== WORK TASK ==
Stopping at the line that holds "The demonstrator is", repeat the lines below exactly, starting from the very first and including that final line.

== DATA IN THIS EXERCISE ==
┌──

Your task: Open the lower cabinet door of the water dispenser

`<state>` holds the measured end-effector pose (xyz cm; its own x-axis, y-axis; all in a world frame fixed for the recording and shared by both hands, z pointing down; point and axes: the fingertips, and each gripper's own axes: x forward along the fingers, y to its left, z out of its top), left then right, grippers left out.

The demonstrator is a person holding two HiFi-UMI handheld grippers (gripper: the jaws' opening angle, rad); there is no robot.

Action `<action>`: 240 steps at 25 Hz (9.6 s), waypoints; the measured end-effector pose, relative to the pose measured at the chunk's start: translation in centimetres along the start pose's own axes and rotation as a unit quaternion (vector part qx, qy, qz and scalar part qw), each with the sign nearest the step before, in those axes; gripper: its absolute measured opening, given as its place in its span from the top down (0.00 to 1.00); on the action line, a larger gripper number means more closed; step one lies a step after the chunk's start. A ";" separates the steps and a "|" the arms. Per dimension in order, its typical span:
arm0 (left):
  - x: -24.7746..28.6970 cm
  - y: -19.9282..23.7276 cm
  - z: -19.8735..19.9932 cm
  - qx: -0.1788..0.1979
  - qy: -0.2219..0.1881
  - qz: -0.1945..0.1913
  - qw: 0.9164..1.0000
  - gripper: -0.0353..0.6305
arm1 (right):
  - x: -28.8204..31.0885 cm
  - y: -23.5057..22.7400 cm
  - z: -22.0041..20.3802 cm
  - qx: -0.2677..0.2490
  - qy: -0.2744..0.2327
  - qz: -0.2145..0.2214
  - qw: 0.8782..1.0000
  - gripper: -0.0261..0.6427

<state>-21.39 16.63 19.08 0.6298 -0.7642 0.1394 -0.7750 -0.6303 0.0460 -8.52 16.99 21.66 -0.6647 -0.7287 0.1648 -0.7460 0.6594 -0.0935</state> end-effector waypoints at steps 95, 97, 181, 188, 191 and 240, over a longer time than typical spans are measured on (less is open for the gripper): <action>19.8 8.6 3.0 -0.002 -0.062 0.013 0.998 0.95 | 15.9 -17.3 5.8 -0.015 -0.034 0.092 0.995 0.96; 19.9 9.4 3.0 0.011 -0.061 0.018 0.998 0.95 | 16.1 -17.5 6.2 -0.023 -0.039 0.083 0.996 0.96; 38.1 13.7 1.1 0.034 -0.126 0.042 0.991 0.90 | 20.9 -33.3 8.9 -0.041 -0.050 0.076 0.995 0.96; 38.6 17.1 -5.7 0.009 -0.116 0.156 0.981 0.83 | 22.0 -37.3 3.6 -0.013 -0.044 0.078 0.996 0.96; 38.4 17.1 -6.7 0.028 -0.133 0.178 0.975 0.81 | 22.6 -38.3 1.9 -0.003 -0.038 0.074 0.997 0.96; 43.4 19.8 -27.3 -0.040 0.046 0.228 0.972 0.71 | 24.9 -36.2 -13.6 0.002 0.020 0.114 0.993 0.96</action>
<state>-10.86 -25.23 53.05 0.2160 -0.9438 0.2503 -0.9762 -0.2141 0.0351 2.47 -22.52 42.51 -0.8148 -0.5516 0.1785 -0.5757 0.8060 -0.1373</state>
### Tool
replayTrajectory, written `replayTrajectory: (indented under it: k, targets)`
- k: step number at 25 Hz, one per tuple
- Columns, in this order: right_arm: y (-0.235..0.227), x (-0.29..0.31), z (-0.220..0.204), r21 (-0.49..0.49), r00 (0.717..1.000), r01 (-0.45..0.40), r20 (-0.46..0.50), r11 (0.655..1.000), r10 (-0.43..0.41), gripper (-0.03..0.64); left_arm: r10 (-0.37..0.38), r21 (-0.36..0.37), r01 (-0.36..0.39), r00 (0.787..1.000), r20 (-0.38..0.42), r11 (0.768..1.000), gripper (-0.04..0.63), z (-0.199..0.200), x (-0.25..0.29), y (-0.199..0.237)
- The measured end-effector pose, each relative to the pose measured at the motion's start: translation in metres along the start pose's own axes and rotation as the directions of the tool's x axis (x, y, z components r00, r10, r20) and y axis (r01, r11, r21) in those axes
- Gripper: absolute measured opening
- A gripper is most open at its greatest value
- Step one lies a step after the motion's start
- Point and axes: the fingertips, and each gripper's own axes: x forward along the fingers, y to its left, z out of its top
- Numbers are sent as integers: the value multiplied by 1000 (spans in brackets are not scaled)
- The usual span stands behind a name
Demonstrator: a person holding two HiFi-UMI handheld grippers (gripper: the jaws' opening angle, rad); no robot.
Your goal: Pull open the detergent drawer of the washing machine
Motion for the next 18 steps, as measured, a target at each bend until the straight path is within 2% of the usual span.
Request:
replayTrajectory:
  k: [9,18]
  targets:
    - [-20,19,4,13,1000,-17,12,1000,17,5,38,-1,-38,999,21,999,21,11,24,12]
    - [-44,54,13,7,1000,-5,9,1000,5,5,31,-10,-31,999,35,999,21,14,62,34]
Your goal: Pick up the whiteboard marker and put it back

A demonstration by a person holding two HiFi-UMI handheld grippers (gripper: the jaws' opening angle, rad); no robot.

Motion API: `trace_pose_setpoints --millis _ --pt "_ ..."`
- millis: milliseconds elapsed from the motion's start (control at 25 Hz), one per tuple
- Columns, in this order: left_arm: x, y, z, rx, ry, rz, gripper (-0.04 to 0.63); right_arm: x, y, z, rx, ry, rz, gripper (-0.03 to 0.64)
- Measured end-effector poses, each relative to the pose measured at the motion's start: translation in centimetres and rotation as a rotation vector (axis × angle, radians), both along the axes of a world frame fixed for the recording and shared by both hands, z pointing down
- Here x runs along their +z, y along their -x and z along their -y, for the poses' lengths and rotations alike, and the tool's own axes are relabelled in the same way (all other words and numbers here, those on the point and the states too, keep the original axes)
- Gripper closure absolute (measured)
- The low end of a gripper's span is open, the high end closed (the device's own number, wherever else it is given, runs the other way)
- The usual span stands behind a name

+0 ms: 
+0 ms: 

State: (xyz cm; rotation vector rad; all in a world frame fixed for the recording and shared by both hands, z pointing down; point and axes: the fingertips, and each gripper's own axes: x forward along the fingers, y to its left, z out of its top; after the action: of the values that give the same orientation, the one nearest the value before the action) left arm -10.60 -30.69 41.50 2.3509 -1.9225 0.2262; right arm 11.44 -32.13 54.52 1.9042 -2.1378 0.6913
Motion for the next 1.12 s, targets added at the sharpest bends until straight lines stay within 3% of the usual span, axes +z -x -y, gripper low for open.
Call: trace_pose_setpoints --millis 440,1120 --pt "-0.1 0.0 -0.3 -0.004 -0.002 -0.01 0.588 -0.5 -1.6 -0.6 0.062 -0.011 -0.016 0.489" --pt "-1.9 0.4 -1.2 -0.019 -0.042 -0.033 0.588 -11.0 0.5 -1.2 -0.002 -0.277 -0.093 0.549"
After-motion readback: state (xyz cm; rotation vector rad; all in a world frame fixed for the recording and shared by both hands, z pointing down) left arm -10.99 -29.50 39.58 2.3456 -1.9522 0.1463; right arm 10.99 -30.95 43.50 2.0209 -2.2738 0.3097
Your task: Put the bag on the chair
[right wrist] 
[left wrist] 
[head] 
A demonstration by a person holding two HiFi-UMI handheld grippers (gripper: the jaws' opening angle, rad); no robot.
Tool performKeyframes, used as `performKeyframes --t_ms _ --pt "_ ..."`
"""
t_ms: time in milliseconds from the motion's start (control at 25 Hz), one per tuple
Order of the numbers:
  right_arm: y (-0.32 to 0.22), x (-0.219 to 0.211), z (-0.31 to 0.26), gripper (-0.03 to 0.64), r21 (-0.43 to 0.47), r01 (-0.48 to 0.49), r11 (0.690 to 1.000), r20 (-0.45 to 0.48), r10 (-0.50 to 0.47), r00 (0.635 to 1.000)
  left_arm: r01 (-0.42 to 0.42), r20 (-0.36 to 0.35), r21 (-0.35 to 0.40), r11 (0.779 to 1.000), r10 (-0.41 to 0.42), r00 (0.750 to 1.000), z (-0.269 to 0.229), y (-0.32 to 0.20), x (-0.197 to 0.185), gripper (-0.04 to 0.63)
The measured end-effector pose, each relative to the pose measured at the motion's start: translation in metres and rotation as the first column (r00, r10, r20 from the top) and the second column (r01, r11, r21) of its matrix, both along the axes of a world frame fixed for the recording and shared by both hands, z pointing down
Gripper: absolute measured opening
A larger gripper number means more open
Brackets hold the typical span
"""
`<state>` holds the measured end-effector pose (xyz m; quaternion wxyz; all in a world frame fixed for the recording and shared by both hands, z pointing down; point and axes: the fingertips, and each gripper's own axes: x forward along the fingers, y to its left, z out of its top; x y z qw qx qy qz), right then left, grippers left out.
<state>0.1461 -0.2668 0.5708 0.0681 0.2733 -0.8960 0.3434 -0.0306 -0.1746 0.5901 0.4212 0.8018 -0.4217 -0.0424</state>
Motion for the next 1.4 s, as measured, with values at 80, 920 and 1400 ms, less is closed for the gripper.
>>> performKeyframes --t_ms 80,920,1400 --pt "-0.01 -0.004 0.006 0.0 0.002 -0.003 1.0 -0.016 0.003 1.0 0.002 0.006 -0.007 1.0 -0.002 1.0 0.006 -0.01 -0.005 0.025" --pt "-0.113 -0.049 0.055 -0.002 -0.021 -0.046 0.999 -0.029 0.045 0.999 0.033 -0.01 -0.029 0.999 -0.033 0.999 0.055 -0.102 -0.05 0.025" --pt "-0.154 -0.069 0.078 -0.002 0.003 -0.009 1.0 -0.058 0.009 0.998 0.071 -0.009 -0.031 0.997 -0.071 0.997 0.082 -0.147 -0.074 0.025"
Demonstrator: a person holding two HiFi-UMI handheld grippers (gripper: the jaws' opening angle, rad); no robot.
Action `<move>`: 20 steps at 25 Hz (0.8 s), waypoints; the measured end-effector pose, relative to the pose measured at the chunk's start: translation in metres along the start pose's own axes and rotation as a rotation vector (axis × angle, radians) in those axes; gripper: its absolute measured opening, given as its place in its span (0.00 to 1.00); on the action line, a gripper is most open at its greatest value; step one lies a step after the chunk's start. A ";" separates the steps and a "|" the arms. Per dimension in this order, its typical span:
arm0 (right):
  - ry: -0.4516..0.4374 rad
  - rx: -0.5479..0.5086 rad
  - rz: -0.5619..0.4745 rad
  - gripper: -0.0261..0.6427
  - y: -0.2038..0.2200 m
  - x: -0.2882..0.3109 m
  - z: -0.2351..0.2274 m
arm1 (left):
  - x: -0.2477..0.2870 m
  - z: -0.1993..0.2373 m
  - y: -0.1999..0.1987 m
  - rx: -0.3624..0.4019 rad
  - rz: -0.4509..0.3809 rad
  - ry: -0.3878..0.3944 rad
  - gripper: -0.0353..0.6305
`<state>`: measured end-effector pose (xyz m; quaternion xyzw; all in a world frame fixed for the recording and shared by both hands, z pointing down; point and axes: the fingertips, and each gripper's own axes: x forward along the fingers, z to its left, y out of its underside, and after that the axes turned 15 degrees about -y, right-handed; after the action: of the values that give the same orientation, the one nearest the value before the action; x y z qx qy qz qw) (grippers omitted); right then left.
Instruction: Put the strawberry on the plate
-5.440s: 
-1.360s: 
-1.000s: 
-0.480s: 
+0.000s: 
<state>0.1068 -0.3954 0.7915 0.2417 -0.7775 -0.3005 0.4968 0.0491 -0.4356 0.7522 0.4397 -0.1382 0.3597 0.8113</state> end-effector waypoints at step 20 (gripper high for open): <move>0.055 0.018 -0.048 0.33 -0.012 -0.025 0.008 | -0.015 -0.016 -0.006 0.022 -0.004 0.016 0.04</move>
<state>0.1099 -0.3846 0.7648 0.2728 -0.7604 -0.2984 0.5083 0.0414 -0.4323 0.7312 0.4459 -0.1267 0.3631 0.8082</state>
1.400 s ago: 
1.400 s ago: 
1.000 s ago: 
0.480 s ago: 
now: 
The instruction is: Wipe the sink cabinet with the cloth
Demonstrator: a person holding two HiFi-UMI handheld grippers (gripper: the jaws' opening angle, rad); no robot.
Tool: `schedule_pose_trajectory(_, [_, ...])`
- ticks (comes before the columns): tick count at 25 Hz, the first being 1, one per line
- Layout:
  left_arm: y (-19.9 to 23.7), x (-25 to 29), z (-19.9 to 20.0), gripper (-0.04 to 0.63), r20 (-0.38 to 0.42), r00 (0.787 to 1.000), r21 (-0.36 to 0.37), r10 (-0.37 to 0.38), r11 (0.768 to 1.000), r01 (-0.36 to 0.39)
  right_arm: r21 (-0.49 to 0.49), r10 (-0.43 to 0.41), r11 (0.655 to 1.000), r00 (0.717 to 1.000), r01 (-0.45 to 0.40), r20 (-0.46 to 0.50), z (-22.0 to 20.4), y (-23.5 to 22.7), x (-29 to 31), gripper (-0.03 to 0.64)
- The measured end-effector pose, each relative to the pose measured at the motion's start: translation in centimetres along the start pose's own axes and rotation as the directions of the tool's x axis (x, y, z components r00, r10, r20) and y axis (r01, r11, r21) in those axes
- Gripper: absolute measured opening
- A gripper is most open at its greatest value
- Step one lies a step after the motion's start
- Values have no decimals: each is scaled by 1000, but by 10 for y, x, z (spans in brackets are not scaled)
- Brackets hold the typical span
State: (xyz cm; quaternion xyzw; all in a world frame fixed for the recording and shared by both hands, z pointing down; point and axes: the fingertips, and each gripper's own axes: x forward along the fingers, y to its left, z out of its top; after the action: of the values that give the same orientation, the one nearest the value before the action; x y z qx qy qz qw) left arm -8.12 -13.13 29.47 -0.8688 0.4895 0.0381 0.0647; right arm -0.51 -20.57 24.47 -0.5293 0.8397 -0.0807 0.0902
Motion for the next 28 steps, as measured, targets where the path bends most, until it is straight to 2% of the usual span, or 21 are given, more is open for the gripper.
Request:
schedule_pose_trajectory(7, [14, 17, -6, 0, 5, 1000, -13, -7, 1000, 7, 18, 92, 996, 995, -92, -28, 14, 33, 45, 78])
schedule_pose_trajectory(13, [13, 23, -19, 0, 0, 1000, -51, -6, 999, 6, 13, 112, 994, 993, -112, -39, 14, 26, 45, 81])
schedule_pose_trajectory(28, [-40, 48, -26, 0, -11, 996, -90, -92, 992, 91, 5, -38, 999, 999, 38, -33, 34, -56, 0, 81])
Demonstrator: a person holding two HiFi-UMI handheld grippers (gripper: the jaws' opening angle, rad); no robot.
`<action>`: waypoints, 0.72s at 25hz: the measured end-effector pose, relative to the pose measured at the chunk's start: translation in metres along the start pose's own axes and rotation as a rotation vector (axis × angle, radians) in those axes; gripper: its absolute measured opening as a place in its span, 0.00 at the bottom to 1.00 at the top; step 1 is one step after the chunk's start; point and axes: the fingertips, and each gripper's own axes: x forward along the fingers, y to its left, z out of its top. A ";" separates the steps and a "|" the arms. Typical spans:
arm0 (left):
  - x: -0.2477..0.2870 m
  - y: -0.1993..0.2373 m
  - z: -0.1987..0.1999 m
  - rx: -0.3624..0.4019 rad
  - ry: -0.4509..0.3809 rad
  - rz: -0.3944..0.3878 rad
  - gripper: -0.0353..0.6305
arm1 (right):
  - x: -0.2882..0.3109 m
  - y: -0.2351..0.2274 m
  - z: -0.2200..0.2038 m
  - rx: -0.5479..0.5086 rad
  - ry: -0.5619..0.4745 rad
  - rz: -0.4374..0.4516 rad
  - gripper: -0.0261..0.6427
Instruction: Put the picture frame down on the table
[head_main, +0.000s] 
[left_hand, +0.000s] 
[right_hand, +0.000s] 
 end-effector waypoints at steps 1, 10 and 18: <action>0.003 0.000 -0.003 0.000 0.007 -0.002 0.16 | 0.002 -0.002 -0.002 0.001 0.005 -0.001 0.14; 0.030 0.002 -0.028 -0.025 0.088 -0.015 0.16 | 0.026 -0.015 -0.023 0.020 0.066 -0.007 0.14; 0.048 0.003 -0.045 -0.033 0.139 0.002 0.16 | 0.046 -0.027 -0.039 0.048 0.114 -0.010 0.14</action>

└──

== OUTPUT ==
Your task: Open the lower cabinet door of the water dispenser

`<state>` holds the measured end-effector pose (xyz cm; its own x-axis, y-axis; all in a world frame fixed for the recording and shared by both hands, z pointing down; point and axes: the fingertips, and each gripper's own axes: x forward along the fingers, y to its left, z out of its top), left then right, grippers left out.

The demonstrator is a person holding two HiFi-UMI handheld grippers (gripper: the jaws' opening angle, rad); there is no robot.

The requested output is now complete.